This works well in principle. One of many problems here is healthcare need is not spread around uniformly. In your example you just consider number of people and number of providers. This is ok of you are just thinking of primary care (it works like this in many places). It breaks down when there are surges. What happens during flu season? What happens if there is a fire and 30 people need treatment for smoke inhalation. What happens when the doctor needs to take a vacation or gets COVID during flu season? There is redundancy built into a larger healthcare system which makes access more robust over a wider range of conditions.
Also, doctor's don't always want to work in all places.it can be harder to recruit doctors to some areas.
There are a whole host of issues here. I agree though that having a middlman take a large cut of money to "grease the system" does contribute to it's inefficiency. The healthcare system is broken on so many levels that any one change like this would be set up to fail. We need a major overhaul.

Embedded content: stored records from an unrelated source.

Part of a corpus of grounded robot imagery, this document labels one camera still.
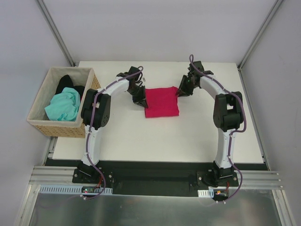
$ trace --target white wall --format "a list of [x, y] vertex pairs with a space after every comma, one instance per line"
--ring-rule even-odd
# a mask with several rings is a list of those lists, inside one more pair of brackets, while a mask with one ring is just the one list
[[301, 1], [286, 0], [243, 68], [272, 170], [301, 222]]
[[0, 3], [0, 225], [11, 226], [48, 138], [26, 122], [51, 66], [68, 66], [34, 0]]
[[239, 63], [275, 0], [45, 0], [80, 60]]

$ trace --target red cloth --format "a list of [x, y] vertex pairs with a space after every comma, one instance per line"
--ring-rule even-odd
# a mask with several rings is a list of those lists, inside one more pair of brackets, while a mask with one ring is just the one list
[[146, 89], [146, 118], [179, 116], [177, 87]]

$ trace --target metal sheet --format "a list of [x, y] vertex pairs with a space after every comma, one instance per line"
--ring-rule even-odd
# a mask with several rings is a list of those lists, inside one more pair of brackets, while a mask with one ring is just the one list
[[273, 194], [268, 190], [241, 190], [226, 204], [216, 204], [210, 198], [121, 195], [101, 196], [92, 201], [75, 197], [63, 202], [68, 197], [39, 194], [37, 203], [55, 206], [43, 209], [36, 204], [30, 225], [281, 225]]

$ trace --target white tabletop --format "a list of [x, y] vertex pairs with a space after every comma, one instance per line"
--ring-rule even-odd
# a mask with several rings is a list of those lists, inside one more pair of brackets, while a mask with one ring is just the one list
[[[81, 61], [79, 67], [92, 67], [101, 86], [111, 83], [130, 66], [144, 67], [146, 88], [180, 85], [188, 62], [99, 62]], [[243, 94], [247, 130], [237, 134], [234, 162], [263, 163], [249, 108], [235, 63], [203, 63], [228, 90]], [[212, 162], [217, 151], [217, 128], [213, 123], [214, 100], [203, 89], [193, 96], [179, 97], [180, 116], [146, 119], [144, 109], [133, 104], [129, 93], [111, 100], [111, 115], [104, 128], [101, 160]], [[79, 160], [85, 139], [59, 137], [53, 159]]]

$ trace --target wicker basket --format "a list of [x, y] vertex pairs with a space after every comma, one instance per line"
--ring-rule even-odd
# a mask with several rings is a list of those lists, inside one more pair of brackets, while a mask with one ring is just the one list
[[[67, 74], [71, 77], [75, 86], [85, 86], [84, 95], [79, 106], [79, 114], [76, 121], [50, 121], [44, 108], [50, 104], [60, 79]], [[51, 67], [32, 105], [27, 121], [46, 136], [85, 137], [85, 126], [80, 117], [83, 100], [88, 89], [99, 88], [100, 84], [92, 68]]]

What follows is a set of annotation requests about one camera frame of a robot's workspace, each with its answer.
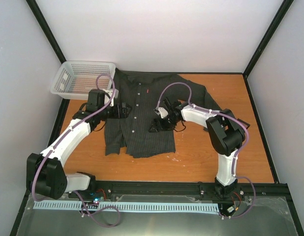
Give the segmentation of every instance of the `black shirt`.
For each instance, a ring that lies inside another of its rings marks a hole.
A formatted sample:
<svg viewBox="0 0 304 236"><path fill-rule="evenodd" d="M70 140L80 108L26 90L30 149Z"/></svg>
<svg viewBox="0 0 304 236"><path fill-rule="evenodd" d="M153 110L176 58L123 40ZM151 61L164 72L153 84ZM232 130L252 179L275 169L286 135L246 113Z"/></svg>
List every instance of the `black shirt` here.
<svg viewBox="0 0 304 236"><path fill-rule="evenodd" d="M105 125L106 155L119 154L126 146L126 153L134 158L150 157L160 153L175 152L173 131L149 133L151 121L157 117L154 108L166 86L174 82L188 84L192 90L191 102L208 109L220 110L203 85L183 79L177 74L120 71L116 69L114 82L119 90L118 101L126 102L132 111L126 119L108 119ZM187 101L189 89L173 85L164 93L163 99Z"/></svg>

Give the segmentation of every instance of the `white wall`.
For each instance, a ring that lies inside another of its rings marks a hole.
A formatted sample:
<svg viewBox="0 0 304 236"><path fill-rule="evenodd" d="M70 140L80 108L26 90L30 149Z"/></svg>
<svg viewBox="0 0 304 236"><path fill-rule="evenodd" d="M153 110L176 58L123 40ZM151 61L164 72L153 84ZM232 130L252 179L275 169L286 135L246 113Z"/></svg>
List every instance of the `white wall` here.
<svg viewBox="0 0 304 236"><path fill-rule="evenodd" d="M59 66L26 1L0 1L0 236L9 235L25 193L28 155L47 146Z"/></svg>
<svg viewBox="0 0 304 236"><path fill-rule="evenodd" d="M294 1L248 81L304 229L304 0Z"/></svg>
<svg viewBox="0 0 304 236"><path fill-rule="evenodd" d="M67 60L243 72L282 0L37 0Z"/></svg>

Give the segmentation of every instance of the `shirt sleeve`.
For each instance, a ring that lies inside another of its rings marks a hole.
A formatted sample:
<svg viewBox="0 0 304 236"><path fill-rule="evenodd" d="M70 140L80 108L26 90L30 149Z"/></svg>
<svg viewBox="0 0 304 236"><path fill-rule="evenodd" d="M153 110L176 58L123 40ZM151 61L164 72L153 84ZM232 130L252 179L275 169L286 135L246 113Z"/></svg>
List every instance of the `shirt sleeve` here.
<svg viewBox="0 0 304 236"><path fill-rule="evenodd" d="M207 109L221 110L220 106L211 97L205 86L186 80L179 75L173 75L170 78L170 83L174 82L182 82L190 86L192 91L191 103ZM189 98L189 89L184 85L174 85L169 88L169 94L174 100L187 101Z"/></svg>
<svg viewBox="0 0 304 236"><path fill-rule="evenodd" d="M124 147L124 140L118 119L107 119L105 130L105 155L112 153L119 154L121 147Z"/></svg>

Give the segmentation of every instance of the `white cable carrier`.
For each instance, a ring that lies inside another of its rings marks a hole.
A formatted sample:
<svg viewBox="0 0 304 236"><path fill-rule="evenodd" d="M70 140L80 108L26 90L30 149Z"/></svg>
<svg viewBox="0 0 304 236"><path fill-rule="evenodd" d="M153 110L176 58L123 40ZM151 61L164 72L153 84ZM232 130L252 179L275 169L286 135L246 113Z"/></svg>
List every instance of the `white cable carrier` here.
<svg viewBox="0 0 304 236"><path fill-rule="evenodd" d="M123 202L100 202L99 206L88 206L90 211L95 211L103 207L116 207L120 212L140 212L140 213L204 213L218 214L217 204L213 203L123 203ZM34 202L33 209L48 210L81 210L80 201L59 201L43 200Z"/></svg>

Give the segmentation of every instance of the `metal floor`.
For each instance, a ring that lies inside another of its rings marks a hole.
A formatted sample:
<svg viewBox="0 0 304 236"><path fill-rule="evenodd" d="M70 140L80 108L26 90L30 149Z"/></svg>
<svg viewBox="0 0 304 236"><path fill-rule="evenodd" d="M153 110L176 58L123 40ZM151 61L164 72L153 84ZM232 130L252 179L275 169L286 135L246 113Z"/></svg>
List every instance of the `metal floor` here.
<svg viewBox="0 0 304 236"><path fill-rule="evenodd" d="M256 206L240 219L224 219L201 213L122 213L121 223L102 228L77 210L32 209L30 198L19 236L297 236L283 198L258 198ZM241 204L241 210L247 207ZM115 212L95 216L102 223L114 223Z"/></svg>

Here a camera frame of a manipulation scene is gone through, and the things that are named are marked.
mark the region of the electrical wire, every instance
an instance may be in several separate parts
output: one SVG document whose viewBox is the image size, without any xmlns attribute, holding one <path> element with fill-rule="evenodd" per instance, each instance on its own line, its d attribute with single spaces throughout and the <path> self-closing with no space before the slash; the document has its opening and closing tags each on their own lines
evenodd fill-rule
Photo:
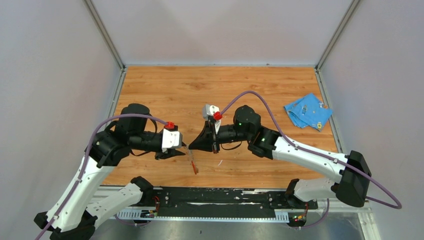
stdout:
<svg viewBox="0 0 424 240">
<path fill-rule="evenodd" d="M 159 207 L 161 206 L 161 200 L 158 196 L 154 196 L 154 206 L 156 207 L 156 212 L 159 213 Z"/>
<path fill-rule="evenodd" d="M 306 217 L 306 214 L 308 214 L 308 209 L 309 209 L 309 204 L 306 202 L 305 203 L 305 212 L 301 216 L 305 216 Z"/>
<path fill-rule="evenodd" d="M 100 130 L 100 128 L 103 125 L 107 124 L 108 122 L 110 122 L 112 120 L 115 120 L 115 119 L 121 119 L 121 118 L 145 118 L 145 119 L 154 120 L 154 121 L 159 122 L 159 123 L 161 123 L 163 125 L 167 125 L 168 124 L 166 121 L 161 120 L 161 119 L 159 119 L 157 117 L 150 116 L 150 115 L 145 115 L 145 114 L 138 114 L 138 113 L 120 114 L 120 115 L 108 117 L 107 119 L 103 120 L 94 129 L 93 133 L 91 134 L 90 139 L 88 140 L 88 145 L 87 145 L 87 149 L 85 151 L 84 160 L 82 161 L 81 171 L 79 172 L 79 174 L 77 176 L 77 180 L 73 183 L 73 185 L 72 185 L 69 193 L 66 195 L 66 197 L 63 200 L 63 202 L 57 208 L 56 212 L 53 214 L 53 217 L 50 219 L 50 221 L 48 221 L 48 223 L 46 224 L 46 226 L 37 235 L 37 237 L 35 238 L 35 240 L 39 240 L 43 236 L 43 234 L 47 231 L 47 229 L 49 229 L 50 226 L 55 222 L 55 220 L 57 219 L 57 217 L 61 213 L 62 209 L 65 207 L 65 205 L 68 203 L 69 199 L 72 197 L 72 195 L 74 194 L 75 190 L 77 189 L 78 184 L 80 183 L 79 179 L 82 179 L 82 177 L 84 175 L 84 171 L 87 168 L 87 164 L 89 163 L 90 150 L 93 147 L 93 141 L 94 141 L 94 138 L 95 138 L 97 132 Z"/>
<path fill-rule="evenodd" d="M 150 138 L 150 140 L 152 140 L 155 136 L 156 136 L 156 134 L 158 134 L 158 124 L 156 124 L 156 121 L 155 120 L 152 120 L 152 119 L 150 119 L 150 121 L 153 123 L 153 125 L 154 125 L 154 134 L 153 134 L 153 136 Z"/>
<path fill-rule="evenodd" d="M 330 211 L 330 199 L 327 198 L 327 208 L 325 209 L 324 215 L 322 215 L 322 217 L 318 221 L 316 221 L 316 222 L 314 222 L 310 225 L 306 225 L 306 226 L 302 226 L 302 227 L 293 226 L 293 227 L 289 227 L 289 228 L 290 229 L 296 229 L 296 230 L 313 228 L 316 225 L 322 223 L 324 221 L 324 219 L 326 219 L 326 217 L 329 215 L 329 211 Z"/>
<path fill-rule="evenodd" d="M 133 150 L 131 149 L 130 151 L 129 151 L 129 153 L 131 154 L 131 155 L 133 155 L 133 156 L 135 156 L 135 157 L 140 157 L 140 156 L 143 156 L 143 155 L 145 155 L 145 154 L 148 154 L 148 153 L 150 153 L 150 151 L 144 151 L 144 152 L 142 152 L 142 153 L 140 153 L 140 154 L 134 154 L 134 152 L 133 152 Z"/>
<path fill-rule="evenodd" d="M 371 201 L 374 201 L 374 202 L 376 202 L 376 203 L 379 203 L 379 204 L 382 204 L 382 205 L 385 205 L 385 206 L 387 206 L 387 207 L 390 207 L 390 208 L 394 208 L 394 209 L 401 209 L 402 208 L 402 204 L 401 204 L 401 202 L 395 197 L 395 195 L 393 195 L 393 193 L 391 193 L 389 190 L 387 190 L 387 188 L 385 188 L 383 185 L 381 185 L 378 181 L 376 181 L 374 178 L 372 178 L 372 177 L 370 177 L 370 176 L 368 176 L 368 174 L 365 174 L 364 172 L 362 172 L 361 170 L 359 170 L 358 168 L 356 168 L 356 167 L 354 167 L 354 166 L 352 166 L 352 165 L 350 165 L 350 164 L 348 164 L 348 163 L 346 163 L 346 162 L 343 162 L 343 161 L 340 161 L 340 160 L 338 160 L 337 158 L 334 158 L 334 157 L 332 157 L 332 156 L 330 156 L 330 155 L 326 155 L 326 154 L 323 154 L 323 153 L 321 153 L 321 152 L 317 152 L 317 151 L 314 151 L 314 150 L 311 150 L 311 149 L 308 149 L 308 148 L 305 148 L 305 147 L 302 147 L 302 146 L 298 146 L 298 145 L 296 145 L 294 142 L 292 142 L 285 134 L 284 134 L 284 132 L 283 132 L 283 130 L 281 130 L 281 128 L 280 128 L 280 126 L 278 125 L 278 123 L 277 123 L 277 120 L 276 120 L 276 118 L 274 117 L 274 115 L 273 115 L 273 112 L 271 111 L 271 109 L 270 109 L 270 107 L 268 106 L 268 104 L 267 104 L 267 102 L 264 100 L 264 98 L 261 96 L 261 95 L 259 95 L 257 92 L 255 92 L 255 91 L 244 91 L 244 92 L 242 92 L 242 93 L 240 93 L 238 96 L 236 96 L 223 110 L 222 110 L 222 112 L 221 112 L 221 115 L 223 115 L 230 107 L 231 107 L 231 105 L 233 105 L 239 98 L 241 98 L 243 95 L 246 95 L 246 94 L 253 94 L 253 95 L 255 95 L 255 96 L 257 96 L 261 101 L 262 101 L 262 103 L 265 105 L 265 107 L 266 107 L 266 110 L 268 111 L 268 113 L 269 113 L 269 115 L 271 116 L 271 119 L 272 119 L 272 122 L 274 123 L 274 125 L 275 125 L 275 127 L 278 129 L 278 132 L 280 133 L 280 135 L 284 138 L 284 140 L 288 143 L 288 144 L 290 144 L 291 146 L 293 146 L 293 147 L 295 147 L 295 148 L 297 148 L 297 149 L 299 149 L 299 150 L 302 150 L 302 151 L 304 151 L 304 152 L 307 152 L 307 153 L 310 153 L 310 154 L 314 154 L 314 155 L 317 155 L 317 156 L 320 156 L 320 157 L 323 157 L 323 158 L 326 158 L 326 159 L 328 159 L 328 160 L 330 160 L 330 161 L 333 161 L 333 162 L 335 162 L 336 164 L 341 164 L 341 165 L 343 165 L 343 166 L 345 166 L 345 167 L 347 167 L 347 168 L 349 168 L 349 169 L 351 169 L 351 170 L 353 170 L 353 171 L 355 171 L 355 172 L 357 172 L 358 174 L 360 174 L 361 176 L 363 176 L 364 178 L 366 178 L 367 180 L 369 180 L 370 182 L 372 182 L 373 184 L 375 184 L 378 188 L 380 188 L 385 194 L 387 194 L 397 205 L 393 205 L 393 204 L 390 204 L 390 203 L 388 203 L 388 202 L 385 202 L 385 201 L 382 201 L 382 200 L 379 200 L 379 199 L 375 199 L 375 198 L 373 198 L 373 197 L 369 197 L 369 196 L 367 196 L 366 198 L 368 199 L 368 200 L 371 200 Z"/>
<path fill-rule="evenodd" d="M 230 151 L 230 150 L 234 150 L 234 149 L 237 149 L 238 147 L 240 147 L 241 145 L 242 145 L 242 141 L 237 145 L 237 146 L 233 146 L 233 147 L 230 147 L 230 148 L 224 148 L 223 147 L 223 145 L 221 144 L 221 148 L 223 149 L 223 150 L 226 150 L 226 151 Z"/>
</svg>

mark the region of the cable connector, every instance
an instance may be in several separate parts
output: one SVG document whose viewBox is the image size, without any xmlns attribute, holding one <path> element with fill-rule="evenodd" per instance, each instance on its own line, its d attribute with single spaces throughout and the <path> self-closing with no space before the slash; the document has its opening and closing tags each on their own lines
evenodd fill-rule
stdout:
<svg viewBox="0 0 424 240">
<path fill-rule="evenodd" d="M 217 121 L 221 120 L 222 118 L 223 118 L 223 116 L 221 115 L 221 113 L 219 111 L 217 111 L 213 114 L 213 119 L 215 119 Z"/>
<path fill-rule="evenodd" d="M 166 128 L 166 129 L 174 129 L 175 128 L 175 124 L 173 123 L 173 122 L 171 122 L 171 121 L 167 121 L 167 125 L 165 125 L 165 127 L 164 128 Z"/>
</svg>

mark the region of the blue towel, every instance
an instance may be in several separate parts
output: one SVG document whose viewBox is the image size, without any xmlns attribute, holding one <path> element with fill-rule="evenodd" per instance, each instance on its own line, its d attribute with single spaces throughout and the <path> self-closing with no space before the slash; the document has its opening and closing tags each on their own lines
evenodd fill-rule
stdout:
<svg viewBox="0 0 424 240">
<path fill-rule="evenodd" d="M 318 131 L 324 128 L 333 113 L 313 93 L 287 104 L 284 109 L 295 126 L 311 126 Z"/>
</svg>

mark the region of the aluminum frame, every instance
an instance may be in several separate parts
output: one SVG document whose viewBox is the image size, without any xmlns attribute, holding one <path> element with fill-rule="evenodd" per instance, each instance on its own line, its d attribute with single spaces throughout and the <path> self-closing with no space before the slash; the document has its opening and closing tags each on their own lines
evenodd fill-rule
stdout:
<svg viewBox="0 0 424 240">
<path fill-rule="evenodd" d="M 88 12 L 90 13 L 94 23 L 96 24 L 101 36 L 103 37 L 107 47 L 110 50 L 110 53 L 112 54 L 116 64 L 119 66 L 119 68 L 121 69 L 121 74 L 120 77 L 116 83 L 116 89 L 111 101 L 111 105 L 110 105 L 110 109 L 109 109 L 109 113 L 108 116 L 113 116 L 116 110 L 116 106 L 118 103 L 118 99 L 119 96 L 121 94 L 121 90 L 124 84 L 124 80 L 126 77 L 126 73 L 128 70 L 128 66 L 144 66 L 144 65 L 137 65 L 137 64 L 124 64 L 118 50 L 116 49 L 115 45 L 112 42 L 111 37 L 109 36 L 96 8 L 95 5 L 93 4 L 92 0 L 83 0 L 83 2 L 85 3 L 85 6 L 87 7 Z M 331 106 L 331 101 L 329 100 L 329 97 L 327 95 L 327 88 L 325 85 L 325 81 L 322 78 L 321 75 L 321 69 L 324 66 L 328 56 L 330 55 L 331 51 L 333 50 L 334 46 L 336 45 L 339 37 L 341 36 L 341 34 L 343 33 L 345 27 L 347 26 L 347 24 L 349 23 L 350 19 L 352 18 L 352 16 L 354 15 L 356 9 L 358 8 L 359 4 L 361 3 L 361 0 L 352 0 L 348 10 L 346 11 L 345 15 L 343 16 L 343 18 L 341 19 L 336 31 L 334 32 L 331 40 L 329 41 L 327 47 L 325 48 L 321 58 L 319 59 L 318 63 L 316 65 L 268 65 L 268 64 L 260 64 L 260 65 L 255 65 L 255 64 L 236 64 L 236 65 L 227 65 L 227 64 L 220 64 L 220 65 L 216 65 L 216 64 L 210 64 L 209 66 L 241 66 L 241 67 L 314 67 L 315 70 L 315 76 L 316 76 L 316 80 L 323 98 L 323 102 L 327 105 L 327 106 Z M 204 64 L 202 65 L 197 65 L 197 64 L 176 64 L 176 66 L 204 66 Z M 344 147 L 344 144 L 340 138 L 340 135 L 338 133 L 338 125 L 337 125 L 337 121 L 334 118 L 334 116 L 331 116 L 329 119 L 329 124 L 331 127 L 331 130 L 333 132 L 333 136 L 334 136 L 334 141 L 337 147 L 337 150 L 339 152 L 343 152 L 343 149 L 346 149 Z M 118 191 L 121 187 L 120 186 L 105 186 L 105 185 L 101 185 L 96 194 L 93 196 L 93 200 L 95 200 L 96 198 L 102 198 L 105 195 L 111 194 L 115 191 Z M 318 204 L 320 206 L 325 205 L 325 202 L 320 202 L 318 201 Z M 362 227 L 362 232 L 364 234 L 365 240 L 380 240 L 380 234 L 379 231 L 377 229 L 377 225 L 375 223 L 374 220 L 374 214 L 372 213 L 372 210 L 370 208 L 369 203 L 365 203 L 365 206 L 363 208 L 356 208 L 356 207 L 351 207 L 351 206 L 347 206 L 345 204 L 343 204 L 342 202 L 338 201 L 337 199 L 332 199 L 331 200 L 331 204 L 330 204 L 330 209 L 329 212 L 331 213 L 357 213 L 359 219 L 360 219 L 360 225 Z"/>
</svg>

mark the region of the white bracket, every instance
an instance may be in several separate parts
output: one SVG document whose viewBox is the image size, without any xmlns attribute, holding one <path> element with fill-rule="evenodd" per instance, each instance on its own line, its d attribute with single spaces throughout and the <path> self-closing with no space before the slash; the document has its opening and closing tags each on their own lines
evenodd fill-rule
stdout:
<svg viewBox="0 0 424 240">
<path fill-rule="evenodd" d="M 94 223 L 97 229 L 102 223 L 122 209 L 140 202 L 142 196 L 143 192 L 137 185 L 128 183 L 125 187 L 105 199 L 89 204 L 86 210 L 91 216 L 97 217 Z"/>
<path fill-rule="evenodd" d="M 201 114 L 202 114 L 202 116 L 203 116 L 203 118 L 205 119 L 205 120 L 208 120 L 209 119 L 209 116 L 214 116 L 214 114 L 216 113 L 216 112 L 219 112 L 220 111 L 220 108 L 219 107 L 217 107 L 217 106 L 215 106 L 215 105 L 209 105 L 209 104 L 206 104 L 203 108 L 202 108 L 202 110 L 201 110 Z M 221 120 L 217 120 L 216 122 L 215 122 L 215 133 L 218 133 L 218 131 L 220 130 L 220 126 L 221 126 Z"/>
<path fill-rule="evenodd" d="M 179 149 L 183 146 L 183 135 L 179 131 L 169 131 L 163 129 L 162 132 L 162 152 L 168 149 Z"/>
</svg>

Thanks for commenting! Having experienced the difficulty in getting traction on a state level campaign for an unrelated issue, I'm discouraged about the prospects for a nationwide overhaul of our health system, although that's what I'd prefer to see.
Do you have any thoughts on what the pathway for such an overhaul would look like?
The system we have is built like an unsteady house of cards which is cemented together using ridiculous amounts of money. To dismantle and rebuild it without having to close inner city and rural hospitals would take a decade or more. This means the first step is campaign finance reform and overturn citizens united since the change would have to outlast more than one political regime. Then maybe work one single payor and universal medical record. Many steps from there.